歩きながら、櫻井が神崎に話しかけてきた。
「それにしても今年はいろんなことがあったよな」
「そんな会話、この前に別の奴としたな」
「でも、去年はなんもなかったよ」
「俺にとってはお前のせいで色々あったけどな」
「それについてはありがとうと伝えておく」
「彼女でも作ったらどうだ、落ち着くかもしれんぞ」
「どうだろ、その子が他の子から何かされるか、不安でしょうがなし、無理かな」
「それに関しては、否定が出来んな、迷惑な連中だ」
「俺もそこに関しては否定できないな、好意の裏返しではあるんだけどね」
「着いたみたいだな」
「そうだね」
神社に着くと櫻井と同じような考えの人たちが集まっていた。屋台なども開かれていた、どうやらそこら辺で辺りの人は時間を潰してるようだった。
「あと、10分か、どうする櫻井」
「別に、普通に待てっていいんじゃないかな、どうせ、屋台の食ベ物とか神崎は食べないでしょ」
「当たり前の事を聞くな」
「それにしても神崎の事が周りにばれたら、俺の非じゃないぐらいの人集まるだろうな~」
「そんな怖いこと言うなよ」
「でもいつかはそうなるだろ」
「出来れば高校生活ぐらい静かに暮らしたいんだが」
「今でも静かに暮らせてると思ってるの?」
「そこについては否定したいんだが、否定できん。そう言えば、残りの2人をよく呼ばなかったな。お前なら呼ぶかと思ってた」
「もちろん、連絡したよ、2人とも都合が合わなかっただけだよ」
「呼んだのかよ」
「そらもちろん」
「頼むから、せめて平和な初詣にさせてくれよ」
「え、別に2人が居ても視線とかは変わらないでしょ、なら、いなくなろうが、変わらないよ」
「よし、今度からは1人で来ることにする」
「そんなことあの2人が許すとは思えないけどな」
「くっ」
突然、周りが騒ぎ出した、どうやら、会話をしている内に0時の時間が過ぎたようだ。
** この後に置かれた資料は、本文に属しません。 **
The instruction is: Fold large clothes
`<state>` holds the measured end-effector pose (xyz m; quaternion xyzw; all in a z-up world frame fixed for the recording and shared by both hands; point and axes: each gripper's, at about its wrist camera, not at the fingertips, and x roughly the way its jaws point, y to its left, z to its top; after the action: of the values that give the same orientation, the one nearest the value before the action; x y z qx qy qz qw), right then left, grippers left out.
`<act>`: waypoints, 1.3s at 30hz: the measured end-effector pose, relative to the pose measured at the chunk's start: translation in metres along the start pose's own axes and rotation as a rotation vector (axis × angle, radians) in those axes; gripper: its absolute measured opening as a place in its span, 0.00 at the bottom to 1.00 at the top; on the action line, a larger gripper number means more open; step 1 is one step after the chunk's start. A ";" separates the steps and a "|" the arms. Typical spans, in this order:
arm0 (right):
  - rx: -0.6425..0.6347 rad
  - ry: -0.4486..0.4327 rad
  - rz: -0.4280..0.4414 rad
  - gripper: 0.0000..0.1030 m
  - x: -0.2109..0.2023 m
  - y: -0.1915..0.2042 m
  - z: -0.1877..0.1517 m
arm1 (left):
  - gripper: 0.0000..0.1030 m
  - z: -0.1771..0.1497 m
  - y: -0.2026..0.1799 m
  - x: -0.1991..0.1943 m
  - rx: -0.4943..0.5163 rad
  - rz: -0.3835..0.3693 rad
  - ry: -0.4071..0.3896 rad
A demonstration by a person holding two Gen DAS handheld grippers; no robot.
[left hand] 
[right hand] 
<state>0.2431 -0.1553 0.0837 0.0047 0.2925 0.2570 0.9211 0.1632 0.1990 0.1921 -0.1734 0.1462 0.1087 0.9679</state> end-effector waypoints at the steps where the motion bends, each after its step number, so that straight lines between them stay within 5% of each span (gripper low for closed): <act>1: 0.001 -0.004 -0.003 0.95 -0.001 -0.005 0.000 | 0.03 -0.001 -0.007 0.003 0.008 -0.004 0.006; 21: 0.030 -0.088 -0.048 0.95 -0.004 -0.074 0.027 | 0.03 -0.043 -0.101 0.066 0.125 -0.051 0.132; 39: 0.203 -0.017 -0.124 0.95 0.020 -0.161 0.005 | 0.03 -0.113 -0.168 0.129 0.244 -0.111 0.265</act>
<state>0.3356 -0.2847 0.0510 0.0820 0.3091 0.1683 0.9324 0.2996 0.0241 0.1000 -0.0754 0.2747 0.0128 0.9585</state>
神社の賽銭の列がどんどん作られる。
「行こうか、神崎」
「もたもたしてても時間の浪費だ、ちゃっちゃと済ますか」
神崎たちも賽銭の列に加わる。場所が良かったのかすぐに順番が回ってくる。2人とも賽銭箱に金を放り、二拝二拍手一拝を綺麗にこなした。
(平和な一年になりますように)
「さて、帰るか」
「そうだね」
要件が直ぐんだ、2人はさっさと帰路に着くのだった。
帰り道の途中、神崎の電話が鳴った。名前は雫からだった。
「もしも・・」
「今すぐ、ネットを見なさい」
電話に出たと思ったら、大声で叫ばれた。
「どうしたんだ?」
「いいから、ネットを見なさい、何でもいいから、貴方の事が載ってるの」
そこで櫻井が自分の携帯を神崎に向けてきた。
そこにはユウの正体が神崎優であることがニュースで上がっていた。